Japans Glücksspielmarkt im Wandel

Der schätzungsweise milliardenschwere Markt Japan wird für internationale Casinoketten zurzeit immer interessanter. Eine im März verabschiedete Gesetzesnovelle stellte erstmals die Weichen für Casino Resorts durch internationale Anbieter. Nach einigen regulatorischen Verzögerungen kündigte die Regierung an, im Jahr 2020 vorerst drei Lizenzen an ausgewählte Betreiber zu vergeben.

Eine ganze Reihe weltweit bekannter Branchengrößen hat sich indessen um eine Lizenz beworben und eigene Konzepte bei den japanischen Behörden vorgestellt – darunter auch Caesars, Mohegan Sun, Melco, Hard Rock International, Wynn, Galaxy Entertainment und MGM. Letzterer plant unter dem Titel „MGM Japan“ sogar die Einführung eines japanischen Baseball-Sets in Kooperation mit der MLB (Major League Baseball).

Durch die Zustimmung von Tokio und Yokohama setzt sich der Liberalisierungsprozess in Japan nun weiter fort. Wie bereits angedeutet prognostizierten Politiker und Marktexperten eigentlich, dass Osaka der erste Standort in Japan sein wird, der ein eigenes Casino Resort erhält. Im Rest des Landes, vor allem in Tokio, sei man derweil mit der Ausrichtung der Olympischen Spiele 2020 beschäftigt, so die offizielle Begründung.

Auch die benannten Unternehmen hatten der Stadt Osaka einstimmig „oberste Priorität“ zugesprochen. Nicht zuletzt aufgrund der Tatsache, dass die Region um Osaka insgesamt 15 Prozent der gesamten japanischen Bevölkerung ausmacht. Zudem gilt die Region als internationales Ballungs- und Touristenzentrum. Allein 2017 wurden hier über 11 Mio. Besucher aus den USA gezählt.

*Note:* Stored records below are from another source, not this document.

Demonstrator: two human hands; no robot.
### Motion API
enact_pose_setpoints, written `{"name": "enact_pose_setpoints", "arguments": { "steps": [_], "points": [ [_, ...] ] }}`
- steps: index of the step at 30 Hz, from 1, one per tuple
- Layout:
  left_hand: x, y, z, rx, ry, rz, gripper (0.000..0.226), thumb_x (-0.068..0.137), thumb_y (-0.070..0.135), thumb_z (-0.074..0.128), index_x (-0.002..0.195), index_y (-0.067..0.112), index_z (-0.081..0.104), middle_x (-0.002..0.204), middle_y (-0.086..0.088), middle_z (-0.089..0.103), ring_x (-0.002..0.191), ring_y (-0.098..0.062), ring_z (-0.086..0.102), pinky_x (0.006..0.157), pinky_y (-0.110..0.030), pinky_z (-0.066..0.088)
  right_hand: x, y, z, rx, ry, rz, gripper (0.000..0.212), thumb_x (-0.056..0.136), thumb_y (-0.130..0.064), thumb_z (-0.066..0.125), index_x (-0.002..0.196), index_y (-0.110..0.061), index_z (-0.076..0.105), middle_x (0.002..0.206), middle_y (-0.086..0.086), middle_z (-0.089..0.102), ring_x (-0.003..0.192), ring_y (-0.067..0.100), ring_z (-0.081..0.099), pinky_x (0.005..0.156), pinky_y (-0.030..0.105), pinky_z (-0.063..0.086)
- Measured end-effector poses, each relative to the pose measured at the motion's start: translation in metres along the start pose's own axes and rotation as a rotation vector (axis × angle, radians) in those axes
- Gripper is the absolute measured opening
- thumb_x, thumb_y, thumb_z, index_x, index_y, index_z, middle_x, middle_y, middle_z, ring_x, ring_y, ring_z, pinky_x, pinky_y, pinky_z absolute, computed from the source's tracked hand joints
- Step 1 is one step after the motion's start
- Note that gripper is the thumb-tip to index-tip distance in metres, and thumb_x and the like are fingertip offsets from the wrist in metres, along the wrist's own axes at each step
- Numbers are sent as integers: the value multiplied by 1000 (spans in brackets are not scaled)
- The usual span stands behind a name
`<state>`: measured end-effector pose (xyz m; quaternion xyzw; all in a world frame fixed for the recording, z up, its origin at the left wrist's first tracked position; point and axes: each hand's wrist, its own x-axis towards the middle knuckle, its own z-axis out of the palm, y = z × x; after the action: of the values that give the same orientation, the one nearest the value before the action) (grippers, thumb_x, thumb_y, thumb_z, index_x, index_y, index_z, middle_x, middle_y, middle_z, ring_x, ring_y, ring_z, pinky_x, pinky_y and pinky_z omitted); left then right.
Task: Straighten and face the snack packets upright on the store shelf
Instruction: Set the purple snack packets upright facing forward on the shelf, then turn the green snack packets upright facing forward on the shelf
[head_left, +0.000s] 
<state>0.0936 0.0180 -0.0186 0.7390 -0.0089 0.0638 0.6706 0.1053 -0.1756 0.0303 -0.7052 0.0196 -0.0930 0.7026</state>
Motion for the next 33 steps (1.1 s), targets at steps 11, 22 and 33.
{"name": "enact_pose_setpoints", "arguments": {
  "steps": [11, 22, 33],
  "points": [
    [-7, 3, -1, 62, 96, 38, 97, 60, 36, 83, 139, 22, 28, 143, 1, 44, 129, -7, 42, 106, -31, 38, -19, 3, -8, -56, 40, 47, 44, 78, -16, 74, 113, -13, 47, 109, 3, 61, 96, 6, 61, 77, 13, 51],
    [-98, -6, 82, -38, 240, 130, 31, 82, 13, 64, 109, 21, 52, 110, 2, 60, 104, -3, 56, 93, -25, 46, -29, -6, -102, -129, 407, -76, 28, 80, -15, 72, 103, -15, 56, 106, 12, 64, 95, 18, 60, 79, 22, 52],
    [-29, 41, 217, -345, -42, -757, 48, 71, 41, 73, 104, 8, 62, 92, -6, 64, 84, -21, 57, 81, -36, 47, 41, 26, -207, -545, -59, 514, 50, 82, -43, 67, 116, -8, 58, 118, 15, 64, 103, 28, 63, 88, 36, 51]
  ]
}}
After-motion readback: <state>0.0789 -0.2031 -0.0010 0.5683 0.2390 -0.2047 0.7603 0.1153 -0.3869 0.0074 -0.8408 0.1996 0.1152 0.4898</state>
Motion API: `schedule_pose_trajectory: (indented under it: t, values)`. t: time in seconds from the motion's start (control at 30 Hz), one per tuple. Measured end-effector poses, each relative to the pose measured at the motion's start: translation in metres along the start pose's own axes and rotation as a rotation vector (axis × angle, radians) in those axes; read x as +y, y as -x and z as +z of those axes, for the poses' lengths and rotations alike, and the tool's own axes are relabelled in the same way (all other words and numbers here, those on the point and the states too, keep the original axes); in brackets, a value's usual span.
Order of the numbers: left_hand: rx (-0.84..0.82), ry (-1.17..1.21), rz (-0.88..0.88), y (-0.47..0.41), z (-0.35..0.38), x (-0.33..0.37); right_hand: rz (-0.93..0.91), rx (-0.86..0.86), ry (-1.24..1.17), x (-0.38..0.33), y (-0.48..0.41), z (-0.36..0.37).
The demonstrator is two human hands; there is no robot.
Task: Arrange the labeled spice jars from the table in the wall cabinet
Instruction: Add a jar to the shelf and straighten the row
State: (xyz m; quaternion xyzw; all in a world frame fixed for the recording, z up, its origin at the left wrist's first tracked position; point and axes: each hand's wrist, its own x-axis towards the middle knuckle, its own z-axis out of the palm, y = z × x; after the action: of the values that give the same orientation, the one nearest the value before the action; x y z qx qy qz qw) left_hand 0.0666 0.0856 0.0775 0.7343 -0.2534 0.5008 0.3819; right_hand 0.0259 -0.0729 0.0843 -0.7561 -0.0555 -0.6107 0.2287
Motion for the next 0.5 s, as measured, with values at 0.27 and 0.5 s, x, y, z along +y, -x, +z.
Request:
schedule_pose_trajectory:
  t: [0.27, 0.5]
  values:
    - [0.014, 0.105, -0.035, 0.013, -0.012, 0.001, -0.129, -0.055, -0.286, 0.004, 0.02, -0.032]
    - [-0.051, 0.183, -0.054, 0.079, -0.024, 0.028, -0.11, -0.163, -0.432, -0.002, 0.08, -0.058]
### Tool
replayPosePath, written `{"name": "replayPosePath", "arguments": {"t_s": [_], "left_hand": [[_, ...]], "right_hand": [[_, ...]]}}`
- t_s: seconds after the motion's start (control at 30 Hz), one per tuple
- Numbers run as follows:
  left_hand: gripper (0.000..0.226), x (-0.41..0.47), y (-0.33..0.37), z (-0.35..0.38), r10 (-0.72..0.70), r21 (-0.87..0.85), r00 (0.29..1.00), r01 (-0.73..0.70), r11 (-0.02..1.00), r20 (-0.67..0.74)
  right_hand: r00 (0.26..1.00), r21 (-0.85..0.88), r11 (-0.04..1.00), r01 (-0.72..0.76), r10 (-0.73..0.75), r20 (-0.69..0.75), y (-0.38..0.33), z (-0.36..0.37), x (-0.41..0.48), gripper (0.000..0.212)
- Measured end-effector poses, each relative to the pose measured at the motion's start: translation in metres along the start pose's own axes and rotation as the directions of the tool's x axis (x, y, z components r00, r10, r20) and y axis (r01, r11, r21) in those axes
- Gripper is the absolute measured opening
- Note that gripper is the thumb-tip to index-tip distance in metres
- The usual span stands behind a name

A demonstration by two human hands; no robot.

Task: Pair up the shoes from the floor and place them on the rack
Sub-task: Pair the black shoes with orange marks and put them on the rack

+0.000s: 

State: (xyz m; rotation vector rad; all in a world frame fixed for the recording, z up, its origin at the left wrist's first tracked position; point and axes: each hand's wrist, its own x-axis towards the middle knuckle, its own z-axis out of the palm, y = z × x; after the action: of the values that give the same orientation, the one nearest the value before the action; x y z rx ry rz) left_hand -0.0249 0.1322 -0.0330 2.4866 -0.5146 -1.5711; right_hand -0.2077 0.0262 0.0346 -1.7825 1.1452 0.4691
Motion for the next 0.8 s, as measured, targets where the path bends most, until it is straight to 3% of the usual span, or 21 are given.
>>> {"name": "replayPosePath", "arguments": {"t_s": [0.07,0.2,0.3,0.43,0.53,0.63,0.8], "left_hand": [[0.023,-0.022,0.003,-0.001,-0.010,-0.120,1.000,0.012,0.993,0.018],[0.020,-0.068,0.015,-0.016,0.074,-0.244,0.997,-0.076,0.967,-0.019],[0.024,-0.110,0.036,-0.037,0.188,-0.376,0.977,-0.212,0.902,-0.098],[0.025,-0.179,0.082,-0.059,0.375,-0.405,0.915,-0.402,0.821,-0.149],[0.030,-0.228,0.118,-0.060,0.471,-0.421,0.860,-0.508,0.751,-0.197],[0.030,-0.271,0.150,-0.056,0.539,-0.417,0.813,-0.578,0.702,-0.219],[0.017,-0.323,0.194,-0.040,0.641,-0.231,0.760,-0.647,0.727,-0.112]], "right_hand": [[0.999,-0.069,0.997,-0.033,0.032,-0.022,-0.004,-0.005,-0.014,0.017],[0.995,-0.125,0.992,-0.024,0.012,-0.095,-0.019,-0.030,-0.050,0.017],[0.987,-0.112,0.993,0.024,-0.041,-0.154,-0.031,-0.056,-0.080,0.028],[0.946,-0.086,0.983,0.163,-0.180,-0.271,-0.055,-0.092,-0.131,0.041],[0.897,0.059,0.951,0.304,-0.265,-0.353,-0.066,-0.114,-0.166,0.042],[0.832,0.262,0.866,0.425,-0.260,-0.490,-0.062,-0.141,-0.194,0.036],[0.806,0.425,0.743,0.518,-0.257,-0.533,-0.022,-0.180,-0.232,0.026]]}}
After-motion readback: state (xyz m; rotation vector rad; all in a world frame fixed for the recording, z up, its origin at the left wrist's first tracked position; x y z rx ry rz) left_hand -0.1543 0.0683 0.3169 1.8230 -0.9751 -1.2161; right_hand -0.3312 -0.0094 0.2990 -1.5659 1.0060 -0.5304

Wirtschaftsexperten gehen davon aus, dass sich die Glücksspieleinnahmen in Osaka jährlich auf über 5 Mrd. US-Dollar belaufen könnten. Sobald alle drei Casinos eingerichtet sind, sollen sich Japans Brutto-Gaming-Einnahmen auf insgesamt 20 Mrd. US-Dollar pro Jahr belaufen, so die Vorhersagen der asiatischen Broker- und Investmentfirma CLSA.

Japan könnte somit zum zweitgrößten Glücksspielmarkt Asiens nach Macau avancieren. Vor 2026 sei aus regulatorischen und organisatorischen Gründen jedoch nicht mit der Eröffnung eines der Casinos zu rechnen, heißt es laut Bloomberg. Die Entwicklungen bleiben an dieser Stelle abzuwarten.